Task to carry out:
Copy each line of the data that has "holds" in it.

Information provided START

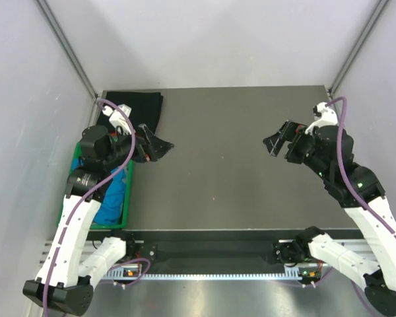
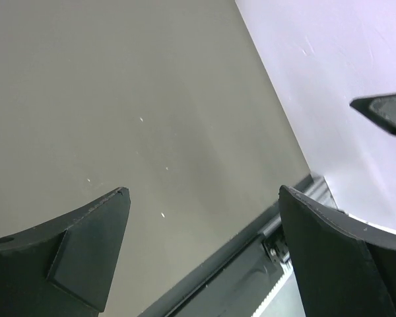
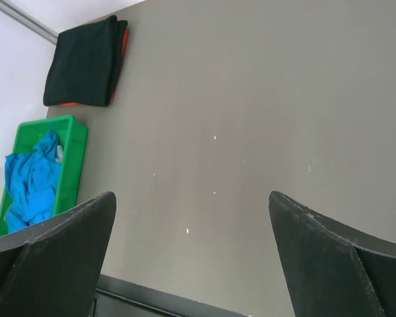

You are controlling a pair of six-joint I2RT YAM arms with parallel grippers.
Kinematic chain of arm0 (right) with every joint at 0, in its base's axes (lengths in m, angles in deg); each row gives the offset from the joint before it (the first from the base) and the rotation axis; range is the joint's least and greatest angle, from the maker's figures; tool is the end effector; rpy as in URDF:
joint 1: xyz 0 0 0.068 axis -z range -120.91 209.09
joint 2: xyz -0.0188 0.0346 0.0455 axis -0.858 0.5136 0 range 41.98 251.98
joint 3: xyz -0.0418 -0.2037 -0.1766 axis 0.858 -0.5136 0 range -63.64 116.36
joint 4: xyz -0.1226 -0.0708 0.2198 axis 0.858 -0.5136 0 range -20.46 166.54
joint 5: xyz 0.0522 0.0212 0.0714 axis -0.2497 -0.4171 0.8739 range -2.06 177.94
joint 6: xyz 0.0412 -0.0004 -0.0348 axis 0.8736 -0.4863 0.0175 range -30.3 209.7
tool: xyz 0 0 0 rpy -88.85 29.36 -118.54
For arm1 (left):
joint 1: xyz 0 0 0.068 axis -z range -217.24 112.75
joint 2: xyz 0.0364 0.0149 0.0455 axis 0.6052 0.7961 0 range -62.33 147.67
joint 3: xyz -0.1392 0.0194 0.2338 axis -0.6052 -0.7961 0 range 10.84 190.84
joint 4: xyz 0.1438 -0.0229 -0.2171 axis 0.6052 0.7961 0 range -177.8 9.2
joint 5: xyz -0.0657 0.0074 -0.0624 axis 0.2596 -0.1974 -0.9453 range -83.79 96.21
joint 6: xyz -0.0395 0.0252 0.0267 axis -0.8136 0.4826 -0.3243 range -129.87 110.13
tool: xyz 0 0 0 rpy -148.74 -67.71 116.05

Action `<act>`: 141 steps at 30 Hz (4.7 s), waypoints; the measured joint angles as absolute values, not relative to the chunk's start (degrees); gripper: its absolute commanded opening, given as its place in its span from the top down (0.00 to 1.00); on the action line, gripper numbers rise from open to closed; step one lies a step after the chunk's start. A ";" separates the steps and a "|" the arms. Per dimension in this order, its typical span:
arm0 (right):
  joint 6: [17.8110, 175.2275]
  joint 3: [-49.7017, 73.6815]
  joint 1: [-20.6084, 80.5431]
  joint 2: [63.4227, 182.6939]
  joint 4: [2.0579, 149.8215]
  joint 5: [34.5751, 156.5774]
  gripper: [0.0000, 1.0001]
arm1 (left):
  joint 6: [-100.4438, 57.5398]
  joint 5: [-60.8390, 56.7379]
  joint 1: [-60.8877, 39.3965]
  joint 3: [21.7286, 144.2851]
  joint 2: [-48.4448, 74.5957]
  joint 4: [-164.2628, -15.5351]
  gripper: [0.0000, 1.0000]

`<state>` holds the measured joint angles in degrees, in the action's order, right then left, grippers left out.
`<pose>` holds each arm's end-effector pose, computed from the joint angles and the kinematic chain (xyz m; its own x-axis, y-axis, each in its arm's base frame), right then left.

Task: Fold and stack the t-shirts
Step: Grab the tshirt from the pile, then move the tshirt to the center of the board

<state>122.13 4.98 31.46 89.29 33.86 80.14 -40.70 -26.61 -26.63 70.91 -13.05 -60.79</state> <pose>0.1344 0.0650 0.4126 -0.4588 0.3594 -0.8126 -0.1204 0.8810 0.4576 0.1704 -0.0516 0.3893 -0.5772 -0.3300 -0.7470 0.4315 0.6534 -0.6220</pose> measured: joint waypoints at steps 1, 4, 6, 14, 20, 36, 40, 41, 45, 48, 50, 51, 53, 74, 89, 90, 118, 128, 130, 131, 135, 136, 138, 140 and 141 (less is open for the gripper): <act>122.28 4.87 31.46 89.31 33.77 80.17 0.00 | -40.81 -25.84 -26.63 71.28 -13.08 -60.73 0.01; 122.76 4.80 31.46 89.27 34.14 80.30 0.00 | -41.07 -24.16 -26.63 72.22 -13.10 -60.66 0.01; 122.98 4.25 31.46 89.13 34.78 80.49 0.00 | -41.34 -23.50 -26.63 72.62 -13.05 -60.64 0.01; 124.03 -0.95 31.46 89.09 36.94 80.97 0.00 | -43.72 -7.53 -26.70 75.37 -7.07 -53.32 0.01; 124.45 -3.85 31.46 89.51 38.54 84.32 0.00 | -47.35 14.53 -29.91 75.20 -2.74 -42.63 0.08; 122.68 -7.79 31.46 91.98 40.68 89.76 0.00 | -65.20 42.11 -42.94 50.63 -6.58 -41.32 0.30; 122.22 -7.75 31.46 92.72 40.98 91.53 0.00 | -73.90 45.37 -43.16 50.52 -5.05 -41.12 0.31; 122.19 -7.75 31.46 93.05 41.01 91.90 0.00 | -76.53 46.61 -43.27 50.52 -3.72 -40.62 0.30; 121.85 -7.72 31.46 94.29 40.98 93.10 0.00 | -81.81 49.59 -44.49 50.52 0.37 -40.03 0.30; 121.82 -7.70 31.46 94.86 40.98 93.78 0.00 | -82.84 50.24 -47.00 50.52 1.35 -41.38 0.30; 121.82 -7.72 31.46 95.04 40.96 94.00 0.00 | -83.50 50.20 -49.54 50.52 1.76 -41.91 0.29; 121.82 -7.70 31.46 95.04 40.96 94.09 0.00 | -83.50 50.20 -50.46 50.52 1.94 -42.17 0.28; 121.87 -7.70 31.46 95.04 40.98 94.35 0.00 | -83.54 50.39 -51.62 50.54 2.35 -42.56 0.27; 122.98 -7.70 31.46 95.91 40.46 95.77 0.01 | -86.43 50.33 -53.01 48.64 5.76 -44.49 0.99; 123.44 -8.16 31.46 98.03 40.61 94.70 0.01 | -70.91 31.44 -52.93 70.61 -6.34 -52.16 1.00; 123.20 -8.16 31.46 97.96 40.48 94.37 0.00 | -70.19 27.47 -52.91 72.46 -7.11 -54.23 1.00; 128.31 -11.31 31.46 87.89 36.50 81.89 0.05 | -65.09 -13.34 -4.47 53.82 13.37 -90.93 1.00; 129.10 -24.62 31.24 92.30 44.57 90.28 0.29 | -60.24 -9.58 -4.47 55.46 16.56 -85.14 1.00; 129.74 -27.26 30.56 92.11 45.53 91.09 0.28 | -60.29 -10.72 -4.47 58.52 19.71 -86.45 1.00; 129.89 -28.09 30.19 91.54 45.75 91.18 0.28 | -60.33 -11.22 -4.47 60.33 21.37 -87.33 1.00; 130.41 -29.08 29.55 87.58 45.64 89.56 0.27 | -61.49 -13.86 -4.47 70.87 29.65 -91.92 1.00; 130.46 -28.97 29.53 86.82 45.66 88.84 0.26 | -61.97 -14.72 -4.47 74.39 32.28 -93.75 1.00; 130.78 -28.64 29.51 86.01 45.27 87.27 0.25 | -62.78 -16.86 -4.47 80.75 37.48 -97.38 1.00; 131.35 -28.18 29.47 85.99 44.74 85.30 0.24 | -63.67 -19.07 -4.47 87.04 43.36 -101.88 1.00; 131.53 -27.96 29.47 86.03 44.37 84.41 0.24 | -63.80 -20.27 -4.47 90.43 46.53 -103.83 1.00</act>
<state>131.53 -27.96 29.47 86.03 44.37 84.41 -63.80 -20.27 -4.47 90.43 46.53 -103.83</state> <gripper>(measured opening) 0.758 0.019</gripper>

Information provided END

Task response:
`<state>` holds the measured joint angles in degrees, in the action's order, right then left, grippers left out.
`<pose>` holds each arm's end-effector pose, computed from the joint angles and the kinematic chain (xyz m; its own x-axis, y-axis, each in its arm's base frame), right then left.

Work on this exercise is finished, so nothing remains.